Slider

Krankheit

Sexualität bei Krankheit oder Behinderung

Oft sitze ich in meinem beruflichen Alltag als Gesundheitspraktikerin für Sexualität zum Beispiel auch Menschen gegenüber, die meist
unverschuldet durch Krankheit, Behinderung oder Unfall in ihrer Lebensqualität erheblich eingeschränkt sind.
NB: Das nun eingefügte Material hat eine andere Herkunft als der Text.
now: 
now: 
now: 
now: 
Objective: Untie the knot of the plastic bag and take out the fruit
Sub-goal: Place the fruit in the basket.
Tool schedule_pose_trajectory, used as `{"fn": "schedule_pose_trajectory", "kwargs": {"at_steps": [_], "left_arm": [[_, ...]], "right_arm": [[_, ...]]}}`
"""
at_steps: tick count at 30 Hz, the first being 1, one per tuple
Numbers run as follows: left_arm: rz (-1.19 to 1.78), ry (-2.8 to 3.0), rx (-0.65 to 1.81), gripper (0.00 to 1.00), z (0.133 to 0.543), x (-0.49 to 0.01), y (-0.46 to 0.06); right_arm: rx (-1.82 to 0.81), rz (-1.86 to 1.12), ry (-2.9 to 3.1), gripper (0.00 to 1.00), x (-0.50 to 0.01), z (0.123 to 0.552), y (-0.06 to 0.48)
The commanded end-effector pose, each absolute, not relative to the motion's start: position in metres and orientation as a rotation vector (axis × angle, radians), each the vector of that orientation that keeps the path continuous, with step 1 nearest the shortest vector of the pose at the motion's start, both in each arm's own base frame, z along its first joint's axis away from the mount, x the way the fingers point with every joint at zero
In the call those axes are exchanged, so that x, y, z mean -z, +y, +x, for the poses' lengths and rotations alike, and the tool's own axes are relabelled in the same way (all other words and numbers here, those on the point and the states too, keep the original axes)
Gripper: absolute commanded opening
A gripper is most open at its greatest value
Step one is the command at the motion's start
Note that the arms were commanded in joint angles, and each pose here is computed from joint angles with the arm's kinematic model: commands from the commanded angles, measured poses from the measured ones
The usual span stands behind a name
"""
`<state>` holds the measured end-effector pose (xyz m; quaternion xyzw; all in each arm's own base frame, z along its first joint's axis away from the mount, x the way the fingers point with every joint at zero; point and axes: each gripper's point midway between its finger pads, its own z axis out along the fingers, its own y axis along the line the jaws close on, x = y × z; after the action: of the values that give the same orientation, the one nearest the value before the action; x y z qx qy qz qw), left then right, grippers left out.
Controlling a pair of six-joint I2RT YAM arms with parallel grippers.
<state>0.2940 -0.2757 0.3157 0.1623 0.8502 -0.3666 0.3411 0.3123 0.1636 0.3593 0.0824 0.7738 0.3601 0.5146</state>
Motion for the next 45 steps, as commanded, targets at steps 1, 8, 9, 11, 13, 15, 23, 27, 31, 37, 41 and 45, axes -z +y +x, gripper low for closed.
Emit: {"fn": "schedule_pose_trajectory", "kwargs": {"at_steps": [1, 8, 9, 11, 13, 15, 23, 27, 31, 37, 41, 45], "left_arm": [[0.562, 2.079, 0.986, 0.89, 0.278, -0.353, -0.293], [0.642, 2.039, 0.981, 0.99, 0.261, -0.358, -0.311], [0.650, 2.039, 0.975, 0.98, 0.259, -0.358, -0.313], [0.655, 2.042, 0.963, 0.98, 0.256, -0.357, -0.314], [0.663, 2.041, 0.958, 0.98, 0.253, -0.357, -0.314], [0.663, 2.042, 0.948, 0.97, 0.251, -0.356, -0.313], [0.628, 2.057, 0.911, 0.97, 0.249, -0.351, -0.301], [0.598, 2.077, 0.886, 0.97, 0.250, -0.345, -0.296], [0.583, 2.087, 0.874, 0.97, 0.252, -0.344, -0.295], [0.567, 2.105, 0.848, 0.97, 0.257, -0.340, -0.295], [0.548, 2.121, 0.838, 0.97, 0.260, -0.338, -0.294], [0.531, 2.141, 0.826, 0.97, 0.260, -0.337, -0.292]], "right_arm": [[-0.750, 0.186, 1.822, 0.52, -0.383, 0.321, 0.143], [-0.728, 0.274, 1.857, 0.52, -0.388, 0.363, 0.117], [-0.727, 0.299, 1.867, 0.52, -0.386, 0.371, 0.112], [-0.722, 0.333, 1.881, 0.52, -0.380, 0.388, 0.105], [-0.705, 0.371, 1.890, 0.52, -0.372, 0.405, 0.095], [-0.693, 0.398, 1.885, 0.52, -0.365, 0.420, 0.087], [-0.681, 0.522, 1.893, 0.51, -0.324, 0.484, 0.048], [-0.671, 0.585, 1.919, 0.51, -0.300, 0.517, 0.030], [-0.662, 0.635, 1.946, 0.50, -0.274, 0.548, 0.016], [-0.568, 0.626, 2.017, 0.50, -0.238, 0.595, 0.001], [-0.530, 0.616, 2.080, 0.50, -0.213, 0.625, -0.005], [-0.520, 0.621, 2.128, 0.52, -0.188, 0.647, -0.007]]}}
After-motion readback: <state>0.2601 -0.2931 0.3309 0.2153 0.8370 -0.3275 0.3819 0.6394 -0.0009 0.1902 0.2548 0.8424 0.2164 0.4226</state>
Dabei ist die individuelle Problemstellung so unterschiedlich, wie die Krankheitsbilder, die von Krebs bis Parkinson, von Magersucht bis Borderline-Syndrom, von Burnout bis orthopädische Leiden reichen.Hier versuche ich in ausführlichen Gesprächen und Körperarbeit, wie Atemübungen, die schwierige Situation meiner KlientInnen wenigstens etwas zu lindern und ihnen einen Zugang und Umgang mit dem eigenen Körper zu lernen. Harmonie, wache Präsenz, Respekt und Ruhe spielen hier eine große Rolle. Das trifft natürlich auch auf KlientInnen mit angeborenen oder erworbenen Behinderungen zu.Wie kann ich zum Beispiel mit einer Querschnittslähmung nach einem schweren Unfall trotzdem Sexualität erleben? Wie nach einer Amputation oder nach plötzlicher Erblindung? Schließlich sprechen wir bei Sexualität auch von „Sinnlichkeit“- und das Auge liefert zunächst nun mal wichtige
Sinnesreize in der Erotik. Differenzierte Begleitung. Für alle diese Fragestellungen stehe ich selbstverständlich beratend zur Verfügung, weil ich der Meinung bin, dass alle Menschen im Bereich “Sexualität“ differenzierte Begleitung erfahren sollten – auch und
besonders Menschen mit Handicap. Denn sexuelle Lust ist ein Geschenk der Natur, das auch im Rollstuhl erhalten bleibt. Es gilt allerdings, Wege zu finden, mir ihr umzugehen. Diese Wege will ich gerne aufzeigen. Mit Feingefühl, Erfahrung und einer Freude am Leben, die ich gerne auch anderen vermittle und weitergebe. Ein wichtiger Schritt zu dieser neu gewonnenen Lebensfreude ist sicher auch die Akzeptanz seiner eigenen Situation. Schließlich ist Selbstliebe die Grundvoraussetzung, um auch anderen mit Liebe begegnen zu können. Ich will vielleicht hier zum Schluss noch ergänzen, dass das vielleicht wichtigste „Sexualorgan“ unser Gehirn ist. Weil: Was wäre Lust ohne Phantasie?Und wer weiß mit seiner Phantasie zu „arbeiten“, für den hat Lust tausend Facetten, die eben weit über die bloße körperliche Vereinigung hinausgehen.